Celulares, automóveis elétricos, câmeras fotográficas, computadores, espaçonaves: tudo sustentado em lítio. Se é difícil imaginar um século sem esses aparelhos, também é difícil imaginar um século sem exploração do tesouro de Uyuni.
Sem lítio, muita gente perde a cabeça
Mas no Brasil (que também possui jazidas no Vale do Jequitinhonha, norte de Minas Gerais) quem tornou público o desespero na busca pelo terceiro elemento da tabela periódica foi a Associação Brasileira de Psiquiatria (ABP). É que o carbonato de lítio é a refeição diária de pessoas com transtorno bipolar e depressão aguda e, desde fevereiro, se tornou artigo de colecionador nos postos de saúde.
Conforme Andrew Solomon relata em seu livro “O Demônio do Meio-Dia”, a taxa de suicídio entre os pacientes bipolares que descontinuam o tratamento com lítio aumenta 16 vezes. O relato de quem deixa de se medicar envolvem, basicamente, insônia, episódios maníacos, colapsos devastadores e ideação suicida.
Por ser insubstituível para muitos pacientes, o atual quadro significa, de acordo com os psiquiatras, “aumento do número de casos de suicídios no Brasil, da procura por serviços de emergência, além da necessidade maior de internações em um cenário de escassez de leitos”.
I like it, I’m not gonna crack
O laboratório Biolab Genéricos ostenta, na bula de seu carbonato de lítio, a “possibilidade de completo retorno à vida anterior, ativa e útil”.

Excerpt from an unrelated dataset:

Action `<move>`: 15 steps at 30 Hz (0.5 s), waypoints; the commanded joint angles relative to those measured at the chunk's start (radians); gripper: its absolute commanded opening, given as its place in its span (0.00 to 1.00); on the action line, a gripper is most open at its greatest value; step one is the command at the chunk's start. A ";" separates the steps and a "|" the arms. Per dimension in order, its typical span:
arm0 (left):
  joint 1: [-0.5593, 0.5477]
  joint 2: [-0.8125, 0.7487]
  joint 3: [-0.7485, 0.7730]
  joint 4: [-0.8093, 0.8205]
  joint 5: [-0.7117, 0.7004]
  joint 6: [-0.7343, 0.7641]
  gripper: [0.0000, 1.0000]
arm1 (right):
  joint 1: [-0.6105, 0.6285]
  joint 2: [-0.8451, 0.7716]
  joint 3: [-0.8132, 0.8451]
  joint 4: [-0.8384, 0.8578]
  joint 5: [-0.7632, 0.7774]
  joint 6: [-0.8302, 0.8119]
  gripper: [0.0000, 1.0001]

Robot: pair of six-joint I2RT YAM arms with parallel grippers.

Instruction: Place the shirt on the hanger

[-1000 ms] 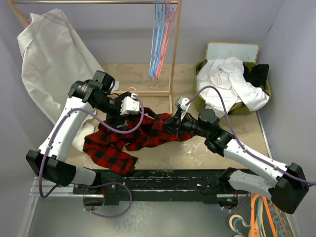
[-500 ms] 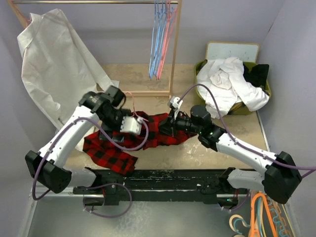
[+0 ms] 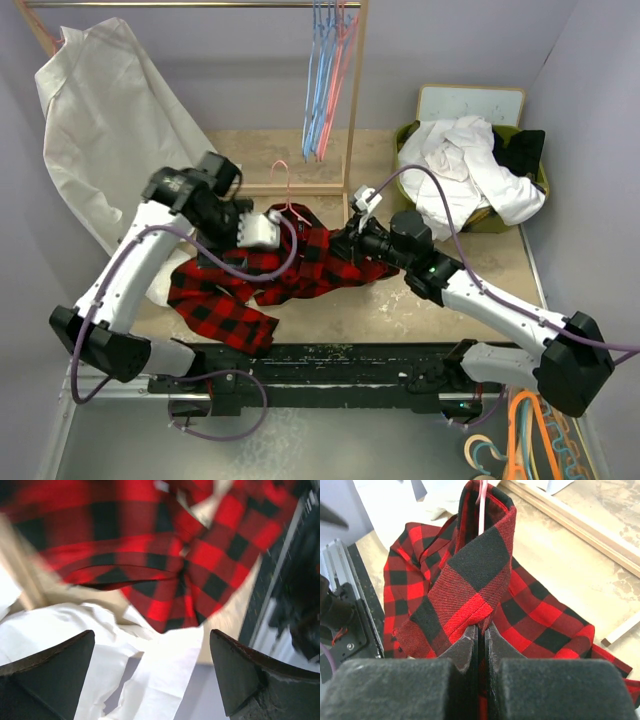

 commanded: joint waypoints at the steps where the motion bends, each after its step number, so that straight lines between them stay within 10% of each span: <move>1: 0.111 -0.059 0.219 0.076 0.266 -0.224 0.99 | 0.040 -0.013 0.047 0.013 -0.021 -0.054 0.00; 7: 0.162 -0.240 0.426 0.313 0.137 -0.427 0.99 | 0.107 -0.001 0.187 -0.081 0.024 -0.120 0.00; 15: 0.357 -0.184 0.754 0.634 -0.397 -0.514 0.99 | 0.240 0.126 0.556 -0.127 0.276 -0.205 0.00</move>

A sensação de bem-estar que o remédio traz foi eternizada (e ironizada) por Kurt Cobain, na canção Lithium. De início calmo, a música tem versos em primeira pessoa de alguém que agora encara a vida como um domingo de manhã permanente e até recuperou o desejo sexual. Logo então, o rock bipolar se torna barulhento enquanto Kurt agoniado promete “não quebrar”.
A mesma ABP alerta que o carbonato de lítio não possui patente e é muito barato. “Se produzido pelo governo custaria centavos para a comercialização”, defende em nota.
O Vale do Jequitinhonha contém lítio muito mais que suficiente para os deprimidos e bipolares do país. Faltam ao Brasil indústrias de ponta capazes de refinar o composto químico, o que não se deve esperar do governo Bolsonaro, mais afeito às privatizações e leilões dos recursos naturais do país.
Mas quem enfrenta as doenças que derrotaram Kurt Cobain têm alguém para acolher sua demanda: o imenso movimento indígena e camponês boliviano.
*O texto reflete a opinião do autor e, não necessariamente, a linha editorial do Esquerda Online.